> _WHAT YOU NEED TO DO_: List every line in this data where the string "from" occurs.

> _RAW DATA_:

────

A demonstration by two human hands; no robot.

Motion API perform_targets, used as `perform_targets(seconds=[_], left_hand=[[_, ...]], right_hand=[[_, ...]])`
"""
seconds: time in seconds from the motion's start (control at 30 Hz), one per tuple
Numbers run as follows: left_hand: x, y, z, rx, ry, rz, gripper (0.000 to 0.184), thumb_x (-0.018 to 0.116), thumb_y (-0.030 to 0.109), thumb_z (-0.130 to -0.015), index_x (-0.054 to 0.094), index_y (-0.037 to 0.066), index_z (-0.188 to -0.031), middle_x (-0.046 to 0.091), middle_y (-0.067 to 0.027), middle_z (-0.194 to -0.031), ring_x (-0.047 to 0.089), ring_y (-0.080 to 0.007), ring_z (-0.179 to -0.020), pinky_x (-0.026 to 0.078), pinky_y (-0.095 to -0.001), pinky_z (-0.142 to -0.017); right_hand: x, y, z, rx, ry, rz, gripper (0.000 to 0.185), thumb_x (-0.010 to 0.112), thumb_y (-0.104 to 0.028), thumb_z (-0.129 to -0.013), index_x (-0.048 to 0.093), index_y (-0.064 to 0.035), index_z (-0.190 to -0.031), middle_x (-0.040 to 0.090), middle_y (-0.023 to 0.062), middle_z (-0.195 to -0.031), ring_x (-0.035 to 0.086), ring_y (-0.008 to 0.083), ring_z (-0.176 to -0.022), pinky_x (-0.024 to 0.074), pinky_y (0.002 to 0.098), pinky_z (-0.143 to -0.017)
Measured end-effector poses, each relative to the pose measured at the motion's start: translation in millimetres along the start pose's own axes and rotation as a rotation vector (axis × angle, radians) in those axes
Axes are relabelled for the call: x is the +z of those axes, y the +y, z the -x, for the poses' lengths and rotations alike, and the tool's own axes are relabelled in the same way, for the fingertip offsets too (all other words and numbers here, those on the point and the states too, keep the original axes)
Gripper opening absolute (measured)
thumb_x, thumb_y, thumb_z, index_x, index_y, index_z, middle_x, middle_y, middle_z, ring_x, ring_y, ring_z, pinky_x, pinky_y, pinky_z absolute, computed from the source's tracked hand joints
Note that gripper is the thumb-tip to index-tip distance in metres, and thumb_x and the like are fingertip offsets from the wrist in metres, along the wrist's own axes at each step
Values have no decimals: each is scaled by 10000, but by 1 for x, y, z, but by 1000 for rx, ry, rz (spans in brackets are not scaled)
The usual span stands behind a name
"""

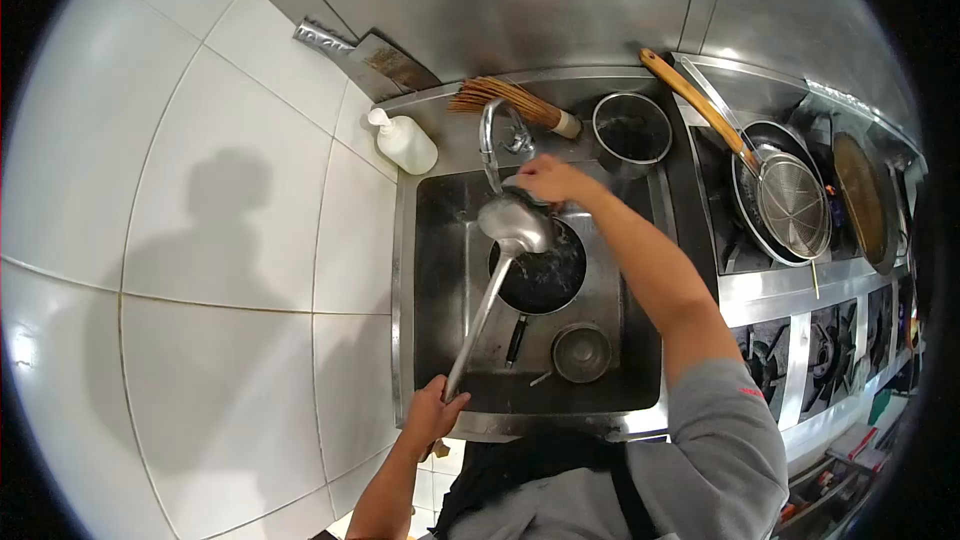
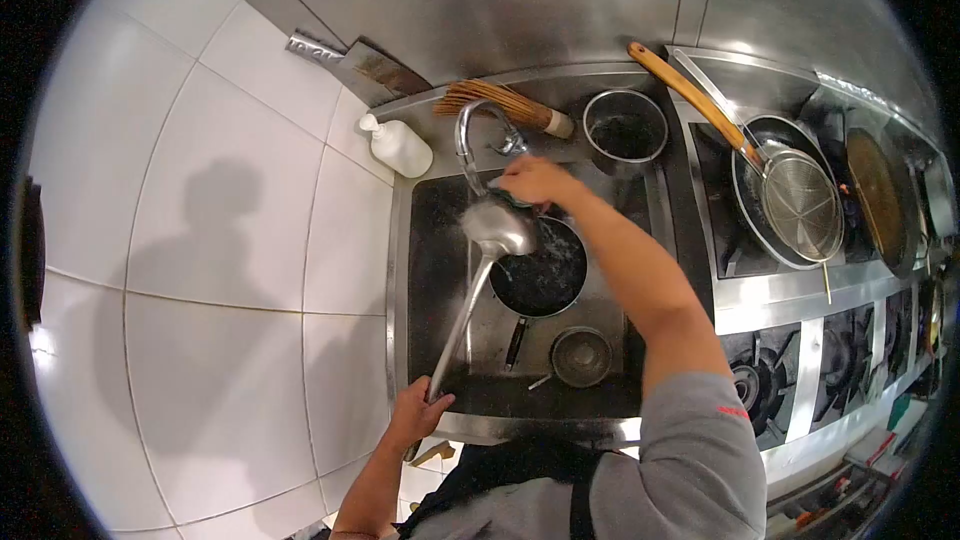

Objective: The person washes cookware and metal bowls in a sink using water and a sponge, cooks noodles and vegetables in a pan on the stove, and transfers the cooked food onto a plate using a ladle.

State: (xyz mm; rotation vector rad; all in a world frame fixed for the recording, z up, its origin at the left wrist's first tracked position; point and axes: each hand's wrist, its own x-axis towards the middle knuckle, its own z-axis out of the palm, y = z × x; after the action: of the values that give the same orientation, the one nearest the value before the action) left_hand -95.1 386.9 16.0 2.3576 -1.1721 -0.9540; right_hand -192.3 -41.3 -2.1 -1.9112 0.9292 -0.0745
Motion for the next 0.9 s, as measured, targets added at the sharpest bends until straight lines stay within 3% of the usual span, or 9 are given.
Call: perform_targets(seconds=[0.1,0.23,0.37,0.47,0.53,0.63,0.73,0.83,0.9], left_hand=[[9,-24,-29,43,97,102,317,717,254,-825,536,-5,-852,605,-200,-706,621,-371,-685,466,-439,-607],[11,-56,-110,-28,116,233,270,708,218,-843,529,15,-844,563,-128,-625,568,-209,-529,447,-383,-502],[-13,-38,-179,40,64,283,289,702,252,-863,521,31,-819,514,-68,-574,510,-162,-417,409,-337,-401],[-22,-37,-220,50,98,92,292,704,244,-843,530,11,-842,568,-118,-640,590,-238,-553,463,-398,-510],[-19,-49,-234,99,104,-36,270,694,224,-842,542,6,-888,600,-140,-703,616,-273,-615,478,-421,-549],[-20,-31,-225,180,428,-425,336,680,170,-831,547,7,-1094,616,-201,-948,620,-330,-850,489,-448,-719],[1,-10,-218,117,591,-520,640,701,132,-786,428,-21,-1344,502,-213,-1232,464,-374,-1173,343,-465,-995],[20,12,-202,209,821,-770,663,705,113,-771,419,-12,-1355,493,-208,-1235,457,-385,-1166,324,-470,-999],[37,18,-194,433,802,-531,621,705,87,-743,450,-9,-1301,496,-210,-1221,471,-391,-1119,346,-480,-958]], right_hand=[[-48,-10,43,-12,195,-105,448,617,-388,-867,656,-44,-1150,695,177,-1024,678,293,-938,514,381,-837],[-96,22,60,-56,667,190,455,630,-391,-860,655,-49,-1159,681,203,-1067,651,347,-1023,497,416,-893],[-102,84,34,139,621,348,447,631,-369,-856,655,-45,-1163,660,219,-1115,626,358,-1063,475,427,-945],[-75,72,29,-435,1052,680,331,643,-241,-833,669,-28,-1086,654,201,-1115,621,360,-1036,479,424,-931],[-69,55,28,-406,942,554,298,644,-223,-830,670,-34,-1060,662,191,-1072,631,354,-1006,490,432,-902],[-40,29,19,-308,713,215,233,638,-193,-826,670,-50,-1007,676,176,-955,653,351,-911,513,458,-810],[14,18,-5,-364,190,116,214,591,-180,-835,662,-40,-980,672,199,-909,649,386,-849,516,455,-766],[57,1,-31,-321,-14,136,221,571,-183,-819,664,-27,-945,663,217,-884,646,400,-814,512,453,-748],[72,-2,-53,-328,-45,175,203,544,-171,-841,652,-24,-930,667,182,-837,662,323,-784,519,417,-701]])
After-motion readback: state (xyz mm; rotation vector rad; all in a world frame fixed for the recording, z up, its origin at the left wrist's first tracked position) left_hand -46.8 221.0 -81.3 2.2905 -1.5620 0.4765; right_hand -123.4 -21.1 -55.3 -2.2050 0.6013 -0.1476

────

> _REPLY TO THE EXERCISE_:
seconds: time in seconds from the motion's start (control at 30 Hz), one per tuple
thumb_x, thumb_y, thumb_z, index_x, index_y, index_z, middle_x, middle_y, middle_z, ring_x, ring_y, ring_z, pinky_x, pinky_y, pinky_z absolute, computed from the source's tracked hand joints
Note that gripper is the thumb-tip to index-tip distance in metres, and thumb_x and the like are fingertip offsets from the wrist in metres, along the wrist's own axes at each step

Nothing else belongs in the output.